8 Things We’re Watching
Happenings Around the HIlltop and into Austin
From new academic programs to Austin partnerships to innovative research projects, learning and discovery on the hilltop is always on a roll. Here’s a quick look at recent happenings worth noting.
St. Edward’s and the Austin Independent School District have partnered to bring graduated AISD students with disabilities to campus to connect them with their collegiate peers. Leslie Loughmiller, assistant professor of Special Education, became involved with the GO Project four years ago and says 18 students at St. Edward’s participate each semester. “Just as we’re connecting GO Project students with opportunities, our Education majors get the same opportunity to see what students with exceptionalities can achieve and what challenges they face. This gives them first-hand experience they can use in their classrooms.”
Last fall, The Bill Munday School of Business announced the arrival of a Bloomberg Terminal, a sophisticated tool that allows students, particularly those interested in finance, to participate in real-time market events.
“Students can simulate hypothetical portfolios and stay ahead of what’s happening to maximize their returns,” says Ali Dadpay, professor of Economics. “The skills required to use this terminal will make students very competitive in their careers and in the marketplace.”
Perhaps it’s only fitting that an MS in Digital Marketing and Analytics be delivered, well, digitally. This fall, The Bill Munday School of Business will launch the university’s first online degree. The program, designed by Professor of Marketing Debra Zahay-Blatz, was created with working professionals in mind and can be completed in 16 months.
The new Teacher Education minor provides students with a powerful career option: teaching in a K–12 setting. With the 24-credit minor, students in academic fields such as science and mathematics can now work toward becoming a certified teacher. “Our goal is to equip students at St. Edward’s with a career path that allows them to incorporate the values of academic excellence, diversity, collaboration and service to others,” says Dean of the School of Education Glenda Ballard.
How do heritage speakers differ from native speakers in their communication style? (Heritage speakers grow up in homes where a non-English language is spoken. Native speakers learn English from infancy.) That’s the puzzle Emily Bernate, assistant professor of Spanish, is piecing together. Since 2014, Bernate has collected audio interviews and surveys from students at universities in Texas and Mexico to determine how each group uses Spanish verb forms to express politeness. The idea came from listening to her students in class, Bernate says. “What I’ve found is that as contact with English increases, the reliance on verb forms to express politeness decreases. The decrease is slower for women than men because women tend to use verbal politeness strategies as a tool to get what they want.”

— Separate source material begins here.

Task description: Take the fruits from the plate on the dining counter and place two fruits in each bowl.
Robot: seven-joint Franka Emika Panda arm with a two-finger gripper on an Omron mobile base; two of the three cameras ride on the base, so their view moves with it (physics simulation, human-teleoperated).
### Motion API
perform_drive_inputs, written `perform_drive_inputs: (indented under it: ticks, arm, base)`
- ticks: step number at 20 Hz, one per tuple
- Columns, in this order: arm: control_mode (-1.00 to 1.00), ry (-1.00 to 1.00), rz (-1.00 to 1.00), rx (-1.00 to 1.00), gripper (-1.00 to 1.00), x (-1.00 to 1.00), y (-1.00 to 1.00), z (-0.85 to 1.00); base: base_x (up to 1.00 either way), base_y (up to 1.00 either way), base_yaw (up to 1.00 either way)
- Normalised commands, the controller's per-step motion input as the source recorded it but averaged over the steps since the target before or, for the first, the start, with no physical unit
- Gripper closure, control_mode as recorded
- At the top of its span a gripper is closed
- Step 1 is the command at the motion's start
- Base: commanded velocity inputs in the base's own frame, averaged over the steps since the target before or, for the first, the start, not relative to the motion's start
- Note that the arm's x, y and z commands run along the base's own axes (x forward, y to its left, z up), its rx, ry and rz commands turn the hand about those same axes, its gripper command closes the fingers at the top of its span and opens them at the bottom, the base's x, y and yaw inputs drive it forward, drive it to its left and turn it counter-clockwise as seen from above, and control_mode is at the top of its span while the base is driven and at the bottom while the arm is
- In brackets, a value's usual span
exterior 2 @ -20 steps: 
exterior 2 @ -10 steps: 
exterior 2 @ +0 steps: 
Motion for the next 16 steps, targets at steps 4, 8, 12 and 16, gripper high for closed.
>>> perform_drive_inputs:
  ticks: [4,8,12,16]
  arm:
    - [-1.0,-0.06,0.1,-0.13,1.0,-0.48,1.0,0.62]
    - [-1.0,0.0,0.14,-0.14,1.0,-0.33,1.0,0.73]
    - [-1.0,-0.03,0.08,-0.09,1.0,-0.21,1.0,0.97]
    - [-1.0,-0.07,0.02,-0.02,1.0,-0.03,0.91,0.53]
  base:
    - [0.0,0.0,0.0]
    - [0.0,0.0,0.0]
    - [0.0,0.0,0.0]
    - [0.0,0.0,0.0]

The “winner effect” elevates an individual’s testosterone levels, which increases the likelihood of further victories. A yearlong research study by three students mentored by Assistant Professor of Psychology and Behavioral Neuroscience Katherine Goldey sought to find out if that effect could be simulated by mental imagery. The research was funded by the Dr. Emma Lou Linn Student/Faculty Research Endowment, which supports collaborative research in the School of Behavioral and Social Sciences. Since 2014, the grants have funded 11 student research projects, awarding $33,000 to students and their faculty mentors.
Over the past two years, more than 150 students have been supported by more than $600,000 in grants that fund summer research. Our favorite project? Pinpointing the minimum concentration of antimicrobial plant extract needed to treat cancer. Biology major Katherine San Miguel ’18 and Professor of Biology Trish Baynham analyzed African plant specimens sent by the National Cancer Institute to determine their medicinal use.
I’m Not Missing, the debut young-adult novel of Writer-in-Residence Carrie Fountain, was published this summer. Set in Fountain’s hometown of Las Cruces, N.M., the story follows half-Latina Miranda after her headstrong best friend Syd runs away during the middle of the girls’ senior year. Missing is Fountain’s third book, following her poetry collections Burn Lake and Instant Winner.